寝たきりで迷惑をかけたくない
同財団の2023年調査によれば、「ぽっくり死」を理想と考える理由として3番目に多かったのは、「寝たきりなら生きていても仕方ないから」で、回答者の47.7%が選択した。この理由を選んだ人は「ゆっくり死」を望む人では、わずか5.8%にとどまっていた。この結果には、病気によって寝たきりになることへの強い不安が背景にあると考えられる。

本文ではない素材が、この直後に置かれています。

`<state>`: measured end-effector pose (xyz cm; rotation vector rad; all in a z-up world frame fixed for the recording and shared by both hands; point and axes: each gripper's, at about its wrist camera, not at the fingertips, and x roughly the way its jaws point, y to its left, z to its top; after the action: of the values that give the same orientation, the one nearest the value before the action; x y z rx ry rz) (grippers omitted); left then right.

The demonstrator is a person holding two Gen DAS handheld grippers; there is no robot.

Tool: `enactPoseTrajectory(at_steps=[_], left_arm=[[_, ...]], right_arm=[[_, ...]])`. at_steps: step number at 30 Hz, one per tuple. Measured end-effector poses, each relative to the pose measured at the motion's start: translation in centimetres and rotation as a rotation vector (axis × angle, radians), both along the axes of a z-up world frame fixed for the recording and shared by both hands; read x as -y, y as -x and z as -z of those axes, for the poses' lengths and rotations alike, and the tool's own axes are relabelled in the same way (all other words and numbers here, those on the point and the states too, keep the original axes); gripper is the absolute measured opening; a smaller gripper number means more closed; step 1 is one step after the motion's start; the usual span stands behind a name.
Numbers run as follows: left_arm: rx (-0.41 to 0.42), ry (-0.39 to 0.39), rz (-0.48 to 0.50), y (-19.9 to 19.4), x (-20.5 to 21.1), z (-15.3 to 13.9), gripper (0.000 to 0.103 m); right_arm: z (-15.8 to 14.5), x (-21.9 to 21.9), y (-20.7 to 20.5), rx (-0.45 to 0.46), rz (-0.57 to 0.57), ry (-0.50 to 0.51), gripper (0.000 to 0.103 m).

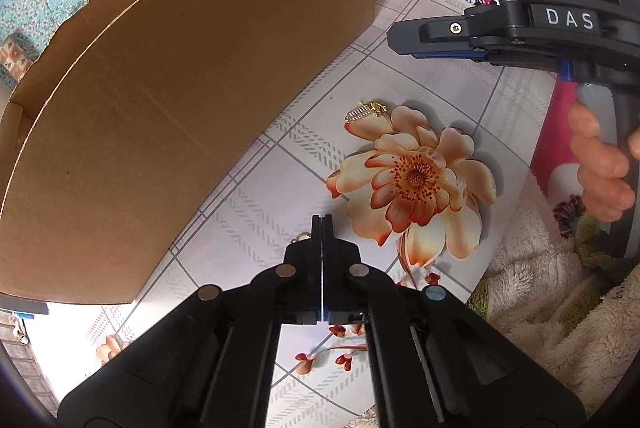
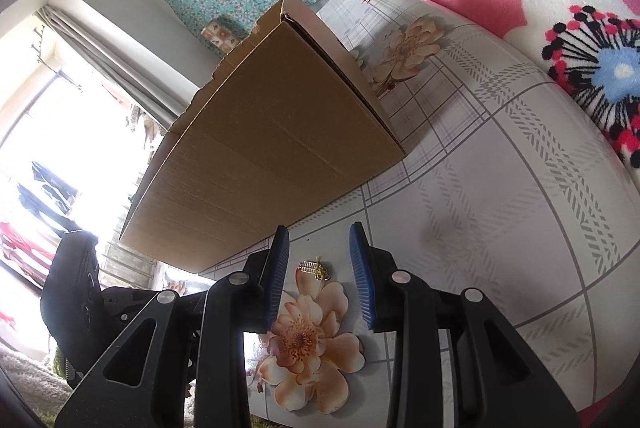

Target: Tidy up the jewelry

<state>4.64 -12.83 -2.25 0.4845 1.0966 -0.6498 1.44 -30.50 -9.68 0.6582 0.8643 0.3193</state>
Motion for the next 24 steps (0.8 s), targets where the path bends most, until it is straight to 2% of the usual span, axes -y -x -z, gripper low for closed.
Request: enactPoseTrajectory(at_steps=[5, 7, 11, 13, 18, 20, 22, 24], left_arm=[[-0.001, 0.052, -0.034, 0.3, -1.7, -0.9, 0.000], [0.004, 0.058, -0.053, 0.3, -2.3, -1.2, 0.012], [0.021, 0.061, -0.095, 0.8, -3.3, -1.4, 0.025], [0.028, 0.078, -0.125, 1.2, -4.1, -1.6, 0.037], [0.054, 0.092, -0.189, 2.1, -6.2, -1.6, 0.060], [0.071, 0.100, -0.205, 2.4, -6.7, -1.5, 0.062], [0.086, 0.105, -0.215, 2.7, -6.9, -1.3, 0.070], [0.100, 0.107, -0.212, 3.2, -7.2, -1.2, 0.071]], right_arm=[[-0.6, -0.1, 0.3, 0.006, 0.002, 0.010, 0.031], [-0.9, -0.4, 0.5, 0.008, -0.003, 0.014, 0.031], [-1.7, -1.5, 0.7, 0.015, -0.047, 0.040, 0.032], [-2.3, -2.6, 0.7, 0.019, -0.093, 0.074, 0.034], [-3.2, -6.1, 0.9, 0.017, -0.261, 0.260, 0.037], [-3.5, -7.2, 0.8, 0.008, -0.313, 0.315, 0.037], [-3.7, -8.2, 0.4, -0.013, -0.348, 0.309, 0.037], [-3.5, -9.3, 0.2, -0.056, -0.378, 0.291, 0.037]])
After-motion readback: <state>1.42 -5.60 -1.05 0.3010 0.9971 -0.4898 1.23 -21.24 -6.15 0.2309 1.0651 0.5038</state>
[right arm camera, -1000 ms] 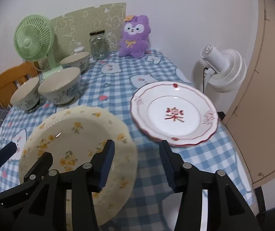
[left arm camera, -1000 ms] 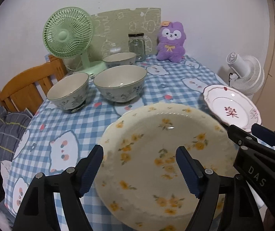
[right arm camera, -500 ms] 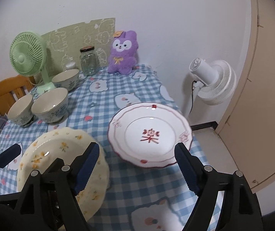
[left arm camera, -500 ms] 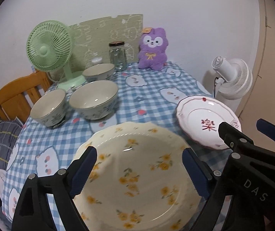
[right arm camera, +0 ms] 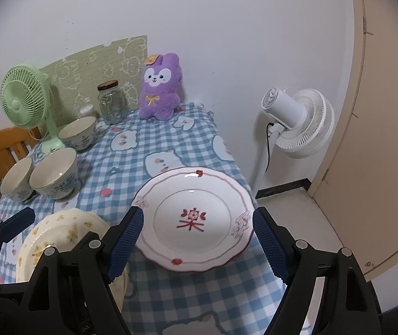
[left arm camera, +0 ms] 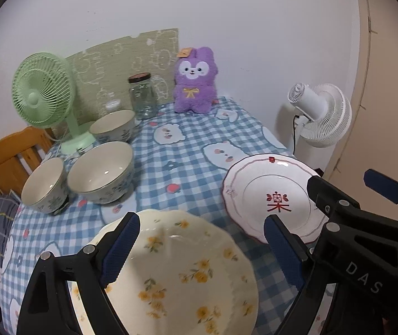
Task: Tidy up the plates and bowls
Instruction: 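Move both tools to the rim of the white red-character plate, then close both tools on the red-character plate rim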
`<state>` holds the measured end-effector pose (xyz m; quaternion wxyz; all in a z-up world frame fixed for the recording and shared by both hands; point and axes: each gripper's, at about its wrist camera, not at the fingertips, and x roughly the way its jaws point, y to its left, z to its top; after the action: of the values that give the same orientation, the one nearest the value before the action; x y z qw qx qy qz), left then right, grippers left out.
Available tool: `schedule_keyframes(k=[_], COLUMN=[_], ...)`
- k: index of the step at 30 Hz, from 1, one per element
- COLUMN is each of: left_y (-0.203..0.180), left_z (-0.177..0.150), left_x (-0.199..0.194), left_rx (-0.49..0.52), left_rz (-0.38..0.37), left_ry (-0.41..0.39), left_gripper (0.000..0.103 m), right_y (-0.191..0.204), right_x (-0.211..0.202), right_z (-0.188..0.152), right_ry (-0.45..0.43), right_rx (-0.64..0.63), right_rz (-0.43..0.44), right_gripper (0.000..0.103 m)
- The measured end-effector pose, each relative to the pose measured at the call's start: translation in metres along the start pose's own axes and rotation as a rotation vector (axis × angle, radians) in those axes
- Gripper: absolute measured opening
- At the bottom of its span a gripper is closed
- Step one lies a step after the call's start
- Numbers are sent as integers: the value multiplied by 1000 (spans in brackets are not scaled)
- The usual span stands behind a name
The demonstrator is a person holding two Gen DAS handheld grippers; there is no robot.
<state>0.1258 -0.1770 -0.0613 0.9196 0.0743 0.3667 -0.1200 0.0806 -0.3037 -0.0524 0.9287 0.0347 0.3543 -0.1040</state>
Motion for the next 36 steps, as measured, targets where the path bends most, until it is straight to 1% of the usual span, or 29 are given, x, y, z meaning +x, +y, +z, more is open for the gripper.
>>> schedule_keyframes(k=[11, 14, 16, 19, 26, 30, 33, 34, 36], left_y=[-23, -28, -32, -36, -43, -45, -47, -47, -48], left_z=[24, 28, 31, 33, 35, 34, 30, 30, 28], left_x=[33, 43, 52, 66, 91, 108, 118, 120, 126], left_rx=[44, 58, 67, 69, 82, 90, 96, 98, 98], left_rz=[-8, -18, -34, -54, -45, -35, -38, -42, -51], left_ry=[16, 31, 52, 87, 152, 203, 242, 249, 269], left_gripper=[90, 84, 76, 74, 73, 68, 62, 62, 61], right_y=[-26, -33, -37, -44, -60, -63, -62, -62, -63], right_x=[31, 41, 48, 59, 84, 98, 106, 108, 113], right_z=[15, 16, 17, 16, 11, 6, 3, 2, 0], right_ry=[21, 32, 43, 61, 102, 127, 145, 149, 157], right_rx=[49, 57, 66, 86, 118, 122, 115, 116, 124], right_rz=[-11, -18, -17, -4, -2, 3, 3, 2, 1], right_gripper=[83, 83, 83, 83, 83, 83, 83, 82, 77])
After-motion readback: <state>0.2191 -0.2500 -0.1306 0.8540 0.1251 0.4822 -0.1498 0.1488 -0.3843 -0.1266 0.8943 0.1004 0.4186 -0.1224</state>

内閣府の『令和3年度 高齢者の日常生活・地域社会への参加に関する調査』によれば、将来の日常生活全般に関して高齢者が不安に思うこととして、「自分や配偶者の健康や病気のこと」を挙げた人が約7割と最も多く、「自分や配偶者が寝たきりや身体が不自由になり、介護が必要な状態になること」が約6割で続いている。
年齢を重ねるにつれて、身体の衰えを感じたり、何らかの不調を抱えたりすることが増えてくる。また、友人や知人から病気や介護の体験談を聞く機会も多くなる。高齢者にとって、健康や病気、介護は身近で現実的な問題であり、自分自身や配偶者の健康が損なわれることや、身体的な自立が困難になることに不安を抱く人は多い。老いや病に直面すれば、若い頃のような身体的自立を維持するのは難しくなる可能性が高い。そうした事態は避けられないとしても、その時期を少しでも遅らせることはできるかもしれない。